Auch Joss Whedon hat das jetzt hinbekommen. Der Fantasy-Experte („Buffy“) hat in einer Drehpause von „Marvel’s The Avengers“ einfach seine Lieblingsschauspieler – darunter Nathan Fillon aus „Castle“ oder Amy Acker aus „Dollhouse“ – in sein Haus eingeladen, um sie dort Shakespeare-Verse aufsagen zu lassen. Der sparsam inszenierte Schwarz-Weiß-Film gefällt als konzentriertes Kammerspiel.

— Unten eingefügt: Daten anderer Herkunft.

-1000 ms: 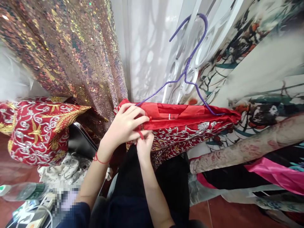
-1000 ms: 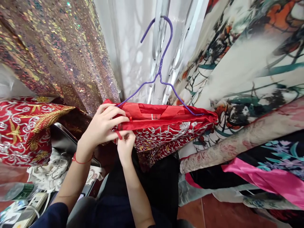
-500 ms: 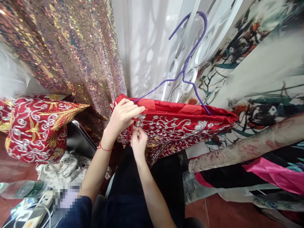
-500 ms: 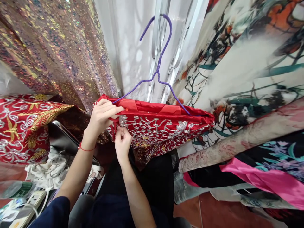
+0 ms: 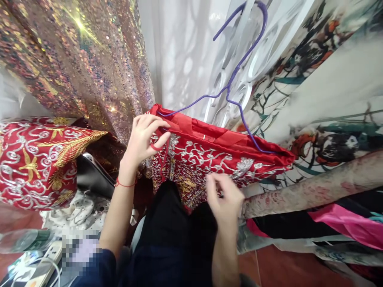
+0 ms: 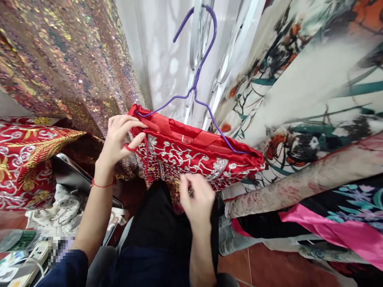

Während David Finchers aktuell hochgelobte Politserie „House of Cards“ Shakespeares düsterste Tragödie „Macbeth“ vom schottischen Hochland nach Washington verlegt, wurden Shakespeares Komödien in der Vergangenheit vor allem immer wieder in Teeniestoffe verwandelt: „Der Widerspenstigen Zähmung“ war 1999 die Vorlage der sehenswerten Highschool-Komödie „Zehn Dinge, die ich an dir hasse“, in der Heath Ledger und Joseph Gordon-Levitt ihre ersten großen Rollen spielten. „Ran an die Braut“ (2001) macht mit Kirsten Dunst in der Hauptrolle aus dem „Sommernachtstraum“ ein Highschool-Musical. Und „She’s The Man – Voll mein Typ“ mit Amanda Bynes basiert auf „Was ihr wollt“.

Neben „Romeo und Julia“ ist es aber vor allem „Hamlet“, der die Popkultur immer wieder beschäftigt. Dieser verwandelt sich mal in „Disneys Lustigen Taschenbüchern“ in Donald Duck, mal in den „Calvin & Hobbes“-Comics in einen grünen Brei, der, den „Sein oder nicht sein“-Monolog aufsagend, verhindern will, von Calvin gegessen zu werden. Hamlet irrt durch „Die Simpsons“, „South Park“ und sogar „Star Wars“. Und im Videospiel „Mass Effect“ wird „Hamlet“ von Aliens aufgeführt, die so langsam sprechen, dass das Stück mindestens 14 Stunden dauert.

Ein besonders gelungene „Hamlet“-Adaption ist die TV-Serie „Sons of Anarchy“. In der dritten Staffel, die im Dezember auf DVD erschienen ist, wird Hamlet, der in Kurt Sutters Serie Jax Teller heißt und nicht Prinz von Dänemark, sondern Stiefsohn des Anführers einer Rockerbande ist, vom Zauderer zum Täter. Zwar geht es weniger als zu Beginn der Serie um die Ich-Krise der Hauptfigur, um Sein oder Nichtsein, um Drogen oder Waffen. Doch das furios inszenierte Mord-, Verschwörungs- und Rachedrama erweist sich mehr denn je als raffiniertes Shakespeare-Tragödien-Update – voller dunkler Vorahnungen und Briefen von toten Vätern. Der Rest ist Schweigen.